Restate the entries below verbatim.

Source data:
Start of Block

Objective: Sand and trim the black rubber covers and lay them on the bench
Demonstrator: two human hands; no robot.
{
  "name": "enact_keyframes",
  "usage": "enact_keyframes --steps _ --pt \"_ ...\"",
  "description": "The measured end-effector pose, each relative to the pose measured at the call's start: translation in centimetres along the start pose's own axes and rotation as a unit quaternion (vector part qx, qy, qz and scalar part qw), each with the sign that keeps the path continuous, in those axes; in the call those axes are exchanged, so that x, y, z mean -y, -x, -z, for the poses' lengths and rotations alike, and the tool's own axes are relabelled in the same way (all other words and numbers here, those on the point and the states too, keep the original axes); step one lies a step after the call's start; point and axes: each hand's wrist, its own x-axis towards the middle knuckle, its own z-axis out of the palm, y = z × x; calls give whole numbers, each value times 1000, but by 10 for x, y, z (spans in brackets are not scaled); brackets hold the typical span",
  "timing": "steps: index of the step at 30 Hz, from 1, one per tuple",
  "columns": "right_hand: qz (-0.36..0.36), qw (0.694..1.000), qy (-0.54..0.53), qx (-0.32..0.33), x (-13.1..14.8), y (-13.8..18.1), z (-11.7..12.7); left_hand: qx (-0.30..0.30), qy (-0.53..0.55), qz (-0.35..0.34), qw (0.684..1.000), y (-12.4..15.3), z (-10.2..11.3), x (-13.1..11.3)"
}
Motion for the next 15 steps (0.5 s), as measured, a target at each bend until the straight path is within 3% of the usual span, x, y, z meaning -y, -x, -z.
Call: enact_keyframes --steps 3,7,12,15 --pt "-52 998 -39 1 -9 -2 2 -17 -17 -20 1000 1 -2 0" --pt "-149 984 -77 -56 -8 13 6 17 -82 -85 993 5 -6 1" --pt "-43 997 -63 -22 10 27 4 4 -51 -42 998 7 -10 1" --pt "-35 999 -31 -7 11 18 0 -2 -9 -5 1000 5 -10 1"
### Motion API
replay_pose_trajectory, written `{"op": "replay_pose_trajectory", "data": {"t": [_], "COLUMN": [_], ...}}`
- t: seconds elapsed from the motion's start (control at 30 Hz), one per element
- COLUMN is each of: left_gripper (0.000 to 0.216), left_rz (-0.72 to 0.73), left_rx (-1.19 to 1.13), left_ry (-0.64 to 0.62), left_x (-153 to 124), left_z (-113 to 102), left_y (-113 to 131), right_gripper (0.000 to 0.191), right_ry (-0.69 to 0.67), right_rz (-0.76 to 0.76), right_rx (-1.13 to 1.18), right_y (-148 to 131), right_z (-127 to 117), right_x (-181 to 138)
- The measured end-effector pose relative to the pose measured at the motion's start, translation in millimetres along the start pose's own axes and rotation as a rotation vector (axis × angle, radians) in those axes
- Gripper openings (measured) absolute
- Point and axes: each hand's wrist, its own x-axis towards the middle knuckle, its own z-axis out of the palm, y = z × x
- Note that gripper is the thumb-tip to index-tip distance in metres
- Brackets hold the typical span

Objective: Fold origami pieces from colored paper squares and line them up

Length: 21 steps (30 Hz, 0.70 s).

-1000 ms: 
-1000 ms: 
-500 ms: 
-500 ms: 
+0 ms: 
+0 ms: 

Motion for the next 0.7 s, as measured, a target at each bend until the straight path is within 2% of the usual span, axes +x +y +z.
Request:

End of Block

_EXERCISE RESULT_
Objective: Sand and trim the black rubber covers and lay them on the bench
Demonstrator: two human hands; no robot.
{
  "name": "enact_keyframes",
  "usage": "enact_keyframes --steps _ --pt \"_ ...\"",
  "description": "The measured end-effector pose, each relative to the pose measured at the call's start: translation in centimetres along the start pose's own axes and rotation as a unit quaternion (vector part qx, qy, qz and scalar part qw), each with the sign that keeps the path continuous, in those axes; in the call those axes are exchanged, so that x, y, z mean -y, -x, -z, for the poses' lengths and rotations alike, and the tool's own axes are relabelled in the same way (all other words and numbers here, those on the point and the states too, keep the original axes); step one lies a step after the call's start; point and axes: each hand's wrist, its own x-axis towards the middle knuckle, its own z-axis out of the palm, y = z × x; calls give whole numbers, each value times 1000, but by 10 for x, y, z (spans in brackets are not scaled); brackets hold the typical span",
  "timing": "steps: index of the step at 30 Hz, from 1, one per tuple",
  "columns": "right_hand: qz (-0.36..0.36), qw (0.694..1.000), qy (-0.54..0.53), qx (-0.32..0.33), x (-13.1..14.8), y (-13.8..18.1), z (-11.7..12.7); left_hand: qx (-0.30..0.30), qy (-0.53..0.55), qz (-0.35..0.34), qw (0.684..1.000), y (-12.4..15.3), z (-10.2..11.3), x (-13.1..11.3)"
}
Motion for the next 15 steps (0.5 s), as measured, a target at each bend until the straight path is within 3% of the usual span, x, y, z meaning -y, -x, -z.
Call: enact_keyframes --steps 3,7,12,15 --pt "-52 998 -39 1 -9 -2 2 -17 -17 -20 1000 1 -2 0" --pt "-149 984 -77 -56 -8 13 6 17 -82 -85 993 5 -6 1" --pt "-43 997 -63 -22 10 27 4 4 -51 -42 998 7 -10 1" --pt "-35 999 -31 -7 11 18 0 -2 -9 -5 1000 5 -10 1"
### Motion API
replay_pose_trajectory, written `{"op": "replay_pose_trajectory", "data": {"t": [_], "COLUMN": [_], ...}}`
- t: seconds elapsed from the motion's start (control at 30 Hz), one per element
- COLUMN is each of: left_gripper (0.000 to 0.216), left_rz (-0.72 to 0.73), left_rx (-1.19 to 1.13), left_ry (-0.64 to 0.62), left_x (-153 to 124), left_z (-113 to 102), left_y (-113 to 131), right_gripper (0.000 to 0.191), right_ry (-0.69 to 0.67), right_rz (-0.76 to 0.76), right_rx (-1.13 to 1.18), right_y (-148 to 131), right_z (-127 to 117), right_x (-181 to 138)
- The measured end-effector pose relative to the pose measured at the motion's start, translation in millimetres along the start pose's own axes and rotation as a rotation vector (axis × angle, radians) in those axes
- Gripper openings (measured) absolute
- Point and axes: each hand's wrist, its own x-axis towards the middle knuckle, its own z-axis out of the palm, y = z × x
- Note that gripper is the thumb-tip to index-tip distance in metres
- Brackets hold the typical span

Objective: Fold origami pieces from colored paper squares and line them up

Length: 21 steps (30 Hz, 0.70 s).

-1000 ms: 
-1000 ms: 
-500 ms: 
-500 ms: 
+0 ms: 
+0 ms: 

Motion for the next 0.7 s, as measured, a target at each bend until the straight path is within 2% of the usual span, axes +x +y +z.
Request:

The reply is now complete.